Ele desviou o olhar.
"Eu estava a trabalhar. Alguém tinha de pagar as contas. Aqueles tratamentos não eram baratos."
"A tua secretária, a Clara, também precisava que trabalhasses até tarde todas as noites? Precisava que a levasses a jantares de negócios em hotéis de luxo enquanto o nosso filho lutava pela vida?"
A voz dela, melosa e preocupada, ecoou na minha memória, vinda de uma chamada que ele pensava que eu não tinha ouvido.
"Pedro, querido, não te esforces demasiado. Pensa na tua saúde. Eu preocupo-me contigo."
A preocupação dela era para ele. A minha era para o meu filho.
Pedro ficou tenso.
"Isso não tem nada a ver. A Clara estava a ajudar-me a fechar um contrato importante. Um contrato que ia pagar mais tratamentos para o Leo."
"O Leo morreu, Pedro. O contrato não o salvou. Tu não o salvaste."
As minhas palavras pairaram no ar húmido entre nós.
Ele não respondeu. Apenas cerrou os punhos.
"Tu não entendes nada de negócios. Achas que o dinheiro aparece do nada? Eu fiz o que tinha de fazer."
"Tu fizeste uma escolha," corrigi-o. "E não nos escolheste a nós."
Ele riu, um som amargo e feio.
"Divórcio? Ótimo. Mas não penses que vais ficar com alguma coisa. A casa é minha. O dinheiro é meu. Tu não trabalhas há anos. Vais ficar sem nada, Sofia."
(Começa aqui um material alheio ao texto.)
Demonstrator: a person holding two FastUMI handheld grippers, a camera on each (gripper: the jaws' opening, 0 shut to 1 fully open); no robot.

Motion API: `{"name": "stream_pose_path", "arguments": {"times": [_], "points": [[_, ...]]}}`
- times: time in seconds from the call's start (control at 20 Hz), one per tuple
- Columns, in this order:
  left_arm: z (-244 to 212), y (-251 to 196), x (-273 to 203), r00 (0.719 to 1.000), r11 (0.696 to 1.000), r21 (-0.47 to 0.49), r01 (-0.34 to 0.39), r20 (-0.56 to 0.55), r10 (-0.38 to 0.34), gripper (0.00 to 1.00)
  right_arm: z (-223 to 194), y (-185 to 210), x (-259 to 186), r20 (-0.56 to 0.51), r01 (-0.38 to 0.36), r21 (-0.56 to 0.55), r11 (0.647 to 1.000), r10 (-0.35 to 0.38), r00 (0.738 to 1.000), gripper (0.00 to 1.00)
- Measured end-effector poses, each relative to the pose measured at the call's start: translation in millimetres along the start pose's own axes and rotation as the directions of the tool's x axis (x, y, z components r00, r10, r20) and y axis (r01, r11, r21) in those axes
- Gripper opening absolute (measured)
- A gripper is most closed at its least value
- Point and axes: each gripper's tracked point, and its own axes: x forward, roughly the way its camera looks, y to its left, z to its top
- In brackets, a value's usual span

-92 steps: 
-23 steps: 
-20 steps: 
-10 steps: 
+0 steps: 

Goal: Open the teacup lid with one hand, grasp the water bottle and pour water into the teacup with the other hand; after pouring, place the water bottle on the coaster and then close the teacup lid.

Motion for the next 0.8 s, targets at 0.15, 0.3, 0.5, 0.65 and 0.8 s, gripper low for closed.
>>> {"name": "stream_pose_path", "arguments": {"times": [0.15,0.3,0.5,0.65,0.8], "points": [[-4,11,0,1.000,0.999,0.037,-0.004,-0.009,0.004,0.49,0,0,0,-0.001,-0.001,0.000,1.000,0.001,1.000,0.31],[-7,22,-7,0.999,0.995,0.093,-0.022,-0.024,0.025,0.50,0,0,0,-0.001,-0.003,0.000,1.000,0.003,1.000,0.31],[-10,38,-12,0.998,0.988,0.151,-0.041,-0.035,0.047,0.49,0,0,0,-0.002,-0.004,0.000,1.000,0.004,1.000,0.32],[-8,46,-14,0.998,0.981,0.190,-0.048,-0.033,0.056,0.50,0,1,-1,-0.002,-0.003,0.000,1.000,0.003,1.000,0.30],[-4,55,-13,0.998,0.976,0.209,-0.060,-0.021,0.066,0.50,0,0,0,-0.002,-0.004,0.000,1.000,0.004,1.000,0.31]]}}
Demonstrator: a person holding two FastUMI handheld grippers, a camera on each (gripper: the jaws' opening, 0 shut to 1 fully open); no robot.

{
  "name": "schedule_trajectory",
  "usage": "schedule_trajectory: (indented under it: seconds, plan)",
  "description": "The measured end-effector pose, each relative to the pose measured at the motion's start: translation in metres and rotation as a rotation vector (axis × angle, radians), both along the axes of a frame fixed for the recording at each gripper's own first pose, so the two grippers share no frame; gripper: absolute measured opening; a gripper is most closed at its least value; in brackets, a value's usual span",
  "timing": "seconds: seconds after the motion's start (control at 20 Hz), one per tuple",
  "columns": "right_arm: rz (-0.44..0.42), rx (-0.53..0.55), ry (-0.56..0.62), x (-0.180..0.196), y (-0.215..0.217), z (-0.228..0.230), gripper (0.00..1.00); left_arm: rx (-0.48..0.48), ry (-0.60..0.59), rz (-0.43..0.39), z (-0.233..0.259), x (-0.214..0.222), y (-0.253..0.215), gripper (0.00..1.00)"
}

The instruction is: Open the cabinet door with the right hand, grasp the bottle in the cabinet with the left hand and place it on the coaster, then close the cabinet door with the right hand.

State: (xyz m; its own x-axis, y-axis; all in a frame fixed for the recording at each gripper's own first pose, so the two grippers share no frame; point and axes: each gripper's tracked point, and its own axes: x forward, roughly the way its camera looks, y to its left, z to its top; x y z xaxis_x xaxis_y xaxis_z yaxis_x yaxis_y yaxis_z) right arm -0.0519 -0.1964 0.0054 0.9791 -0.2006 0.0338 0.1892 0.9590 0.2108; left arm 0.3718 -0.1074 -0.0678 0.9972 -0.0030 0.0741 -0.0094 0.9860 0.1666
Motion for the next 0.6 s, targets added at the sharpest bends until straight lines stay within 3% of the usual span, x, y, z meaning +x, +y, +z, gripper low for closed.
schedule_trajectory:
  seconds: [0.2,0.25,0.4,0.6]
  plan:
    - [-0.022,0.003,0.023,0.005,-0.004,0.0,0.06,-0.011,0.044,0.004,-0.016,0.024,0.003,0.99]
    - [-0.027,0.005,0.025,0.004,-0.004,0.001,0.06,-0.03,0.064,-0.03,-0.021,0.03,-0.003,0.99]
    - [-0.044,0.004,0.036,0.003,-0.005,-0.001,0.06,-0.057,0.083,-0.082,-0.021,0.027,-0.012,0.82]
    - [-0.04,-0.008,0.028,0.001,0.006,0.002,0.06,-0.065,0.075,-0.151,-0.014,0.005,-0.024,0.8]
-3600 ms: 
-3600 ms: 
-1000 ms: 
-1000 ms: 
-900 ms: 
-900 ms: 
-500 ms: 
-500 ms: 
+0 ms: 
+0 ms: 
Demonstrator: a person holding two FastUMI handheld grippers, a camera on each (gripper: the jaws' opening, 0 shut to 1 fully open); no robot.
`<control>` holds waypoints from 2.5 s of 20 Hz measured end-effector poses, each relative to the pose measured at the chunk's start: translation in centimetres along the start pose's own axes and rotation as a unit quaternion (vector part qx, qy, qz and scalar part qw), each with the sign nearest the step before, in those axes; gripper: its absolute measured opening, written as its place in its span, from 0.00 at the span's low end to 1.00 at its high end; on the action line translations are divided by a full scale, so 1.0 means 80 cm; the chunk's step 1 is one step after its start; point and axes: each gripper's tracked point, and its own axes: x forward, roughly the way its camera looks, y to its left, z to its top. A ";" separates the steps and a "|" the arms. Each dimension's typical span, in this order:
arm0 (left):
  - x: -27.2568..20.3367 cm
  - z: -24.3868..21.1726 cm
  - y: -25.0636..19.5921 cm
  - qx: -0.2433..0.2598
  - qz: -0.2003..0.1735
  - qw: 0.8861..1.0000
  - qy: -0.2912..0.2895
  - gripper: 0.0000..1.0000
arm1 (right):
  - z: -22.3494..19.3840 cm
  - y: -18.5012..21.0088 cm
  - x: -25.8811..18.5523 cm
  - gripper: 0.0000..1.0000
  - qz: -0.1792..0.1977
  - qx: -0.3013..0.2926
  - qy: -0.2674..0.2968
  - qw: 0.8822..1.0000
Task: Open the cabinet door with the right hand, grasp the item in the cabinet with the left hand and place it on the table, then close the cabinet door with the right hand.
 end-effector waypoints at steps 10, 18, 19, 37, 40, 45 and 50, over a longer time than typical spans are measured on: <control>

Ele virou-me as costas e começou a andar em direção ao carro.
"Pensa bem no que estás a fazer. Vais arrepender-te."
Eu não o segui.
Fiquei ali, a olhar para a pequena cova coberta de terra fresca.
Arrepender-me?
O meu maior arrependimento já estava debaixo daquela terra.
Ficar com ele seria apenas um insulto à memória do meu filho.
O meu telemóvel vibrou no bolso.
Era uma mensagem da minha sogra, a mãe do Pedro.
"Sofia, espero que tenhas juízo. O Pedro contou-me a tua ideia absurda. Depois de tudo o que ele fez por ti e pelo rapaz, é assim que lhe pagas? Com ingratidão? Uma mulher deve apoiar o seu marido, não abandoná-lo nos momentos difíceis."
Momentos difíceis para ele?
Apaguei a mensagem sem responder.
O meu filho morreu porque o seu pai, a única pessoa com medula compatível, estava demasiado ocupado numa "viagem de negócios" para fazer o teste final e a doação.
Ele disse que ia na semana seguinte.
Mas o meu filho não teve uma semana seguinte.
O meu telemóvel tocou de novo. Era ela a ligar.
Ignorei.
O que mais havia para dizer?
O Pedro tinha razão numa coisa. Eu não tinha nada.
Mas estar sem nada era melhor do que continuar a viver uma mentira.
Eu já não tinha um filho. Já não tinha um motivo para fingir.
O divórcio não era uma escolha.
Era a única coisa que me restava fazer.